O yıllarda uçak sanayinin dışında bir başka Nuri de silah fabrikası kurmuştur. Kimdir bu Nuri Killigil Trablusgarpta savaşmış, Kafkasya İslam Orduları komutanı Azerbeycan fatihi hatalarına rağmen büyük kumandan iyi bir vatanperver Enver Paşa’nın kardeşi Nuri Paşa. Mondros Mütarekesi sonrasında silahını bırakıp Almanya’ya yerleşir, 1938’de Türkiye’ye dönüp Zeytinburnu’nda kurduğu fabrikada “mutfak eşyaları” üretimine başlar. Ama fabrikada yarı otomatik 9 mm.’lik tabanca ve mermi üretmektedir aslında. Türk Ordusu tabancaları çok beğenir ve siparişler birbirini kovalar. Nuri Killigil, fabrikayı Sütlüce’ye taşır, çünkü gerçek anlamda bir savunma sanayi kurmaktır amacı. Sütlüce’ye taşındıktan kısa bir süre sonra, ordunun havan topu, mermisi, piyade tüfeği mermisi ve kapsül ihtiyacını karşılamaya başlar. Sırada top, top mermisi, ufukta da tank vardır. İşler yolundadır. Nuri Killigil, mühendis arkadaşları ve teknisyenleriyle birlikte gecesini gündüzüne katarak çalışmaktadır. Derken Mısır’dan yüklüce bir sipariş alır. Siparişi teslim edince gelecek parayla top ve top mermilerini devreye sokmayı tasarlamaktadır. Yani Türkiye’de ilk savunma sanayinin temelleri Sütlüce’de, gerçekten de atılmaktadır! Mısır’dan gelen siparişe bir de Ürdün’den piyade mermisi, 9 mm’lik tabanca ve kapsül istekleri eklenir. Tam bu sırada, 1948 yılında kurulan İsrail Devleti’yle Mısır ve Ürdün arasında yer yer çatışmalar başlamıştır. Nuri Killigil aldığı siparişleri yetiştirmeye çalışmaktadır. Maalesef 1949 tarihinde İstanbul müthiş bir patlamayla sarsılır .Türk ordusuna, Mısır ve Ürdün’e (Ne tesadüfdür ki Mısıra Nuri Demirağ da o tarihlerde uçak satmıştır) gidecek piyade havan mermileri yanmaya ardından da patlamaya başlar. Nuri Killigil fabrikadadır. Ve feci bir biçimde, 26 arkadaşıyla birlikte yanarak ölür. Patlamalar sabaha kadar sürer. TBMM’de bazı milletvekilleri hükümete soru önergesi vererek, fabrikanın nasıl ve kimlerce havaya uçurulduğunun açıklanmasını ister. Ve 23 Mart’ta kapalı celsede Başbakan kürsüye gelerek açıklamalarda bulunur; ne anlattığıysa bu gün bile devlet sırrıdır! 1940’ların iki Nurisini İsrailin kaderi belirlemiştir.

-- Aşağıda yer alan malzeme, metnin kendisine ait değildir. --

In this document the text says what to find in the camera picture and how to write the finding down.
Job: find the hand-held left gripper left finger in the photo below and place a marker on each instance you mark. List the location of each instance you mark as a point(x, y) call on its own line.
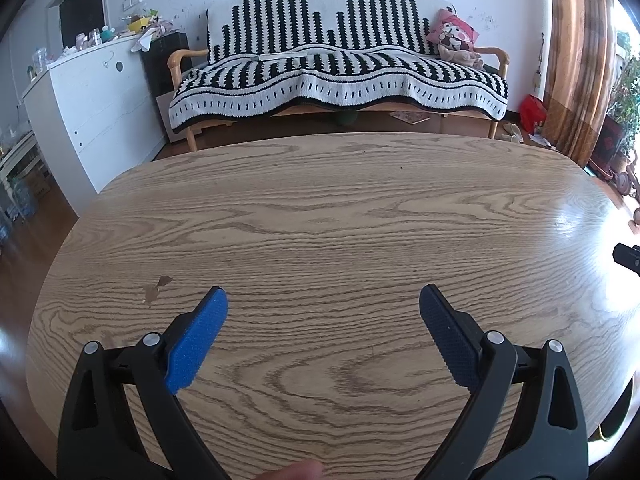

Bu olaylar üzerinden günümüze gelecek olursak bugünün Nurileri ne yapmaktadır. Yaşananları basından takip ettiğimiz şekliyle özel yetkili savcıların MİT görevlilerini ifadeye çağırmaları sonucu Oslo süreci ile başlayan PKK ile devletin temasını basına sızdıran odaklar MİT başkanı üzerinden vezir düşürme operasyonu çekmekteler. Yani şah mat dediler Başbakana. Tabi buna muhatap iktidar hamlesini yaptı savcı dosyadan el çektirildi. Olayın dolaylı muhatabı KCK operasyonlarını takip eden Emniyet görevlileri de görevden alındılar. Şimdi her kafadan bir ses çıkıyor vay efendim okyanus ötesinden yönetilen cemaat yapmış, İsrail yapmış falan. Bana göre Oslo sürecini sızdıran o kasetlerdeki sarih İngilizceli şahıs kime bağlıysa operasyonu onlar çekiyor. Peki neden çekiyor ? Bu sorunun cevabı ilginç tabi Cumhurbaşkanının süresi 5+5 yıl mı olacak yoksa 7 yıl mı olacak. İlginç değilmi işte tarih bu ilginçliklerle dolu. Cambaza aldanmayın önümüzdeki aylarda 1940’lara devam edeceğiz. Selametle kalın.